Соня выглядела разбитой. Она закрыла руками глаза, пытаясь вытеснить из памяти отрубленною голову своей матери, катившуюся по двору. Всхлип сорвался с её губ, она опустила руки. Малиновые слезы потекли по её щекам. «Спасибо, Луциан», — ответила она,— »Столько всего произошло за последние часы, что даже не было времени оплакать мою бедную мать, не говоря уже о всех остальных, погибших этим ужасным утром». Она посмотрела на него — её светящиеся голубые глаза наполнились слезами: «Были ли другие выжившие?»
Луциан неуверенно пожал плечами: «Я видел Сорена, сбежавшего через ворота крепости. Но я не могу сказать, удалось ли ему ускользнуть от толпы, собравшейся снаружи». По правде говоря, Луциана не сильно заботила судьба садиста— надсмотрщика. «Но вы можете быть спокойны, ведь ваш отец жив, и если судьба будет благосклонна, вы и ваш благородный отец скоро воссоединитесь».
Она посмотрела на него. Надежда появилась в её глазах и голосе. Она перебирала в руках кулон с изображением её фамильного герба: «Ты действительно думаешь, что мы выживем и увидим наших сородичей снова?»

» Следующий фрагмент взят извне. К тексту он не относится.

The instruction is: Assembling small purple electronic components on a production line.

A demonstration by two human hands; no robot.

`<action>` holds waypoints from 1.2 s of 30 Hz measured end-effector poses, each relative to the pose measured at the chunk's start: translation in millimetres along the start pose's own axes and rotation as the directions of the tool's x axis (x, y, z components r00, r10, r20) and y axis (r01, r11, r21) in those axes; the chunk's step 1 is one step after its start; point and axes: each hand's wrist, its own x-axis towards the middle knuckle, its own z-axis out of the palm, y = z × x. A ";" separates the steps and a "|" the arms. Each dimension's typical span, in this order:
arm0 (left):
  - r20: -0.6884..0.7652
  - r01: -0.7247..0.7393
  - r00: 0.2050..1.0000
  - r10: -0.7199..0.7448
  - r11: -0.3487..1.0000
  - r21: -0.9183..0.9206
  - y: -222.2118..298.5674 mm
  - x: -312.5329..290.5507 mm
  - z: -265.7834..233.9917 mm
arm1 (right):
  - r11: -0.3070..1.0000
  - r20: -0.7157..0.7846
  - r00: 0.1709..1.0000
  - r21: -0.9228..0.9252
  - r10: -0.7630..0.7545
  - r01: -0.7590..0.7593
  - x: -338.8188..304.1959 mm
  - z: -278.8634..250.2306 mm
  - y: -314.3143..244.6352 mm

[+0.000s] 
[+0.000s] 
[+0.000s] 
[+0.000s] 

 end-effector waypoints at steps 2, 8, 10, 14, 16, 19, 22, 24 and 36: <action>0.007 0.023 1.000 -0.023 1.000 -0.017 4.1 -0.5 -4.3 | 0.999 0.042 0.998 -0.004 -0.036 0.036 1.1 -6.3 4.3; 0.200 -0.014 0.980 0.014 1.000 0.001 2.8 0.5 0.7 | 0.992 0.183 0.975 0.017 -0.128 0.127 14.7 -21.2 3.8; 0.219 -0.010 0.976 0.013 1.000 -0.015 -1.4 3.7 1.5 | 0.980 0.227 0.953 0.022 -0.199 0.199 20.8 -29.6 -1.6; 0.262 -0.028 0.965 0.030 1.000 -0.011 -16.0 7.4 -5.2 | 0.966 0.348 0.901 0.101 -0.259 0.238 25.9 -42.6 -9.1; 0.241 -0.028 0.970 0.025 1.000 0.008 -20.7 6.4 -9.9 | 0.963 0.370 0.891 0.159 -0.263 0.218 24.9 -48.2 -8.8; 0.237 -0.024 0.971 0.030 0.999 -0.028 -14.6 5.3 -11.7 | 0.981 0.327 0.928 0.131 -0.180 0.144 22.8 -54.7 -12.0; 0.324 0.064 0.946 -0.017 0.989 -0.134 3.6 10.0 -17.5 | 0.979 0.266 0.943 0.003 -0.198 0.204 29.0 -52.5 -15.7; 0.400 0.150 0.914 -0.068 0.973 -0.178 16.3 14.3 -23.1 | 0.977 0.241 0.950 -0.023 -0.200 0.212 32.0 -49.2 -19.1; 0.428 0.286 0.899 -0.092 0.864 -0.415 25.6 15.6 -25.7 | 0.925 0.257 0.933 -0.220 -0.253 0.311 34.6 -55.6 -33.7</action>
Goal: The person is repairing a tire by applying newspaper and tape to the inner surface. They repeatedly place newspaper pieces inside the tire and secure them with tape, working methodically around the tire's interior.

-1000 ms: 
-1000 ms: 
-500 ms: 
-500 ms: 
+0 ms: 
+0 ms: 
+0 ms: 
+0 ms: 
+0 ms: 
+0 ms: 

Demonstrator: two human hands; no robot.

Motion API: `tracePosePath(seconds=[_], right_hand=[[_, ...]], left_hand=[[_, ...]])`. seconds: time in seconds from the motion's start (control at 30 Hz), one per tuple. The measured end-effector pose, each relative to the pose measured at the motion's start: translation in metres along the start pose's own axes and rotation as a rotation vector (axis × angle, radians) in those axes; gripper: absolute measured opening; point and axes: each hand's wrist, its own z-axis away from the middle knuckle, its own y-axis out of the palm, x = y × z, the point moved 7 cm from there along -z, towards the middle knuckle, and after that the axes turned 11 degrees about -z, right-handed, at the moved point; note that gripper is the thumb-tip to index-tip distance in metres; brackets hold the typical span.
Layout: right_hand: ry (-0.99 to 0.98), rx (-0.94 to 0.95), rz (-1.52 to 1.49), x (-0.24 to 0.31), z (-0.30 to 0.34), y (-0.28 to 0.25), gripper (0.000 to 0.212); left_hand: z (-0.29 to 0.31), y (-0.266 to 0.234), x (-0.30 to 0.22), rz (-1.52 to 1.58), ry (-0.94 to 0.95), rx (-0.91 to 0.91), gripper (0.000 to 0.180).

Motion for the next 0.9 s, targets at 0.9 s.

«Я клянусь, миледи... то есть, Соня».
«Я сделаю все от меня зависящее», — добавил он про себя, — «чтобы ты безопасно добралась до Ордогаза на пробуждение Виктора, даже если это грозит, разоблачением моего внутреннего зверя».
Его уверенность, казалось, подбодрила ее. «Кто твои родители?» — ласково спросила она, как будто хотела сменить тему, — «Я знаю их?»
«Нет», — признался Луциан. Хотя его глубоко оскорбляло его звериное происхождение, он не мог солгать Соне: «Мои мать и отец были дикими ликанами, живущими как животные в лесу. Они были уничтожены вашим отцом много веков назад, когда он впервые взял орду ликанов под контроль». Его слова напомнили об ушедшей эпохе, когда ожесточенные стаи оборотней терроризировали деревни, пока Виктор и его вестники смерти не подчинили непокорных зверей на благо всех. «Я был захвачен младенцем во время одного рейда, в котором мои родители и были убиты «.
Соня с ужасом отреагировал на его признание: «Какой ужас!»